Fosbury seemed to be doing well last September when he attended the Oregon State-Montana State game at Providence Park.
“He and (wife) Robin stopped by (athletic director) Scott Barnes’ booth before the game,” Preece said. “He was the same old Foz. Looked happy and well.”
And then the lymphoma came back. Later in the season, Fosbury attended another football game in Corvallis. He spent some time with Jess Lewis, the former OSU two-sport star who was a fellow Olympian (as a heavyweight wrestler) at Mexico City.
“The cancer had come back,” Lewis said. “I could tell. He was pretty pale. It wasn’t like Foz.
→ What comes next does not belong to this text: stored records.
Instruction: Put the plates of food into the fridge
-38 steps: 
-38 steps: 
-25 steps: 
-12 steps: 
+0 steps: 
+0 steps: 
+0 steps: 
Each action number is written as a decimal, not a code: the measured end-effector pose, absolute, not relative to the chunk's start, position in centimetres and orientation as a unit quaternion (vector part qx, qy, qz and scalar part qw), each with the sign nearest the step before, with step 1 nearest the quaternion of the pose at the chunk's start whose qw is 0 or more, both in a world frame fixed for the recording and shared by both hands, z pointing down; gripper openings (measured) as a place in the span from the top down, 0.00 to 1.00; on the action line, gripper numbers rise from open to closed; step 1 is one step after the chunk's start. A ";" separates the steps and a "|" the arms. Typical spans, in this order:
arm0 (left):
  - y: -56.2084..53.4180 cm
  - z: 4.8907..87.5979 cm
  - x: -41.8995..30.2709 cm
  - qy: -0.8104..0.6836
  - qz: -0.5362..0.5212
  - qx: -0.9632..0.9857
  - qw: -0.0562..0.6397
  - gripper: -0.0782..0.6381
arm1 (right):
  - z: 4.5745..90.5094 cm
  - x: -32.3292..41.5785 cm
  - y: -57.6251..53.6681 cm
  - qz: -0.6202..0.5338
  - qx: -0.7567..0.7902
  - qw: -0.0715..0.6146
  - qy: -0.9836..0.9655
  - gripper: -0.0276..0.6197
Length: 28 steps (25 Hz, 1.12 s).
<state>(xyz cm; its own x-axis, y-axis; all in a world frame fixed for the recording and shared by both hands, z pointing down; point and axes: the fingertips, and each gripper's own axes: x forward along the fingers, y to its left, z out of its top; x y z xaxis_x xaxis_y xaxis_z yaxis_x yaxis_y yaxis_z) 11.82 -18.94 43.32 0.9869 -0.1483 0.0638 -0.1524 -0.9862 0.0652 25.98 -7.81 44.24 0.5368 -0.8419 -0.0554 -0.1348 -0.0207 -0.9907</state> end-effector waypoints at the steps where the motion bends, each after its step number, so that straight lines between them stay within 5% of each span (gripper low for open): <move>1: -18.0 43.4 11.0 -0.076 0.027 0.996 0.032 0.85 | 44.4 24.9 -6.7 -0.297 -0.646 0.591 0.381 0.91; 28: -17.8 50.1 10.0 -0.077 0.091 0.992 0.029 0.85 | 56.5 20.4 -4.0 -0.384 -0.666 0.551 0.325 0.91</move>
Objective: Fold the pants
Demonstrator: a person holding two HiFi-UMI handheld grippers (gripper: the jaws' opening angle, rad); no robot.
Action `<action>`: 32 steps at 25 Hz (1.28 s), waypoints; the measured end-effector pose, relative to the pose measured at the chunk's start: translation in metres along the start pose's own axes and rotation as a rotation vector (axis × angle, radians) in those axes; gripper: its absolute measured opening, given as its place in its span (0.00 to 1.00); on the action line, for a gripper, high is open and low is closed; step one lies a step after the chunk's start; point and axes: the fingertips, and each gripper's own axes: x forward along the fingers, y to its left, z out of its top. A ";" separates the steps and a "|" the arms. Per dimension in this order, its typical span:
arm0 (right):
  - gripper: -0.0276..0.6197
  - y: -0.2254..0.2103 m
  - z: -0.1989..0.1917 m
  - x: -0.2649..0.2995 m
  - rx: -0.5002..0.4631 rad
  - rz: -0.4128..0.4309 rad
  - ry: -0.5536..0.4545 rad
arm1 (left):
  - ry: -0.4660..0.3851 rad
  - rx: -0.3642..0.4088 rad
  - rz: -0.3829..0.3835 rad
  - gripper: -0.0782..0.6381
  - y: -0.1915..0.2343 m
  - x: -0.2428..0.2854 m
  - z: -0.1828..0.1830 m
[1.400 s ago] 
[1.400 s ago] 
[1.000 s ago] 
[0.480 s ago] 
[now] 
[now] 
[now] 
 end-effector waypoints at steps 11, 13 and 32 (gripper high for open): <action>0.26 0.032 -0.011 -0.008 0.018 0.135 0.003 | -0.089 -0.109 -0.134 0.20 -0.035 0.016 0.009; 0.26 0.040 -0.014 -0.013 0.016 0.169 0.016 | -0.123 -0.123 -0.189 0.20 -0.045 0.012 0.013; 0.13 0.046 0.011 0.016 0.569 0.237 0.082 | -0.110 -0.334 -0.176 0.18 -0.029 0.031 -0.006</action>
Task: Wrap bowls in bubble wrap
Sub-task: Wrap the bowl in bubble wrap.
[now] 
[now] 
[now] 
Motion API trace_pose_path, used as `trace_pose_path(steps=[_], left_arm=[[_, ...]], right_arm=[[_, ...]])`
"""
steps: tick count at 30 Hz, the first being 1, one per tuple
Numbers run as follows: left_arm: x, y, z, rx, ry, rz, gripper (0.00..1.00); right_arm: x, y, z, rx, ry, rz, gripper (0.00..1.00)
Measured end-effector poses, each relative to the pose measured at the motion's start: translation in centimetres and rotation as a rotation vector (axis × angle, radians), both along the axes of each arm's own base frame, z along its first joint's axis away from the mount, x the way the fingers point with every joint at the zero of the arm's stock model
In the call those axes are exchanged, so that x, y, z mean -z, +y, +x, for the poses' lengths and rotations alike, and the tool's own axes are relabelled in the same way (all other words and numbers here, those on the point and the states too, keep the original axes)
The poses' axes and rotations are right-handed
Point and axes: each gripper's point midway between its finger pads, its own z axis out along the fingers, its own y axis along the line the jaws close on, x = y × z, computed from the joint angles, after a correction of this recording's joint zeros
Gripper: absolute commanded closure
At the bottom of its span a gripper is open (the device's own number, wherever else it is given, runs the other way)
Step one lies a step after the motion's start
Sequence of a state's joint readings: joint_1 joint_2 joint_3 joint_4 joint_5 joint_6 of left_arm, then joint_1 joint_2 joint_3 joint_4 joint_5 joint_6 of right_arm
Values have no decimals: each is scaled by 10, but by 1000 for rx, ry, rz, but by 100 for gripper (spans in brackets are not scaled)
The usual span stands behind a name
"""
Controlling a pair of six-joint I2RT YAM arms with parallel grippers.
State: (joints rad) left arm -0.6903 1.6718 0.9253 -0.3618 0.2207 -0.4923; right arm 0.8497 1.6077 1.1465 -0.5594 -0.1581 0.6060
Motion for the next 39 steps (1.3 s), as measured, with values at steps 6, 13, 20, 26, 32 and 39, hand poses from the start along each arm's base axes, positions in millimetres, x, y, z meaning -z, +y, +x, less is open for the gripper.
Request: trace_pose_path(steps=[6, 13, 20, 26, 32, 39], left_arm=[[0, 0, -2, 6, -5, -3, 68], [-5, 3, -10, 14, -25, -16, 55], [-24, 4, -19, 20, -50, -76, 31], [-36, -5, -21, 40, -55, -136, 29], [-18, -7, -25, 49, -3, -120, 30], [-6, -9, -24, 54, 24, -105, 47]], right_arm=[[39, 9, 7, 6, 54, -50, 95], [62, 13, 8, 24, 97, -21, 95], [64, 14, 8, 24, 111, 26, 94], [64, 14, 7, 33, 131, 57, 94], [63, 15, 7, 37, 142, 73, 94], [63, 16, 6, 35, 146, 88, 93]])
He Iiked his sun tan, almost as much as he liked getting over the bar.”
“I’d heard a month ago that his cancer had come back,” Welch said. “I didn’t think he’d be gone this soon. He kept it to himself pretty well.”
“I was caught by surprise,” Preece said. “That was the way he was. Didn’t want anybody to worry about him or feel sorry for him.”
Now, so quickly, so sadly, Foz has left the pit for good.
It’s hard for many to grasp the fact that he’s gone.
“It’s a big loss,” Woods said. “Not just for his family and friends, but for the world.”
“I’m really sad my friend is gone,” Radetich said. “As high jumpers, we were always trying to escape the bounds of gravity, and we always failed. I hope he is enjoying the big high jump pit in the sky.”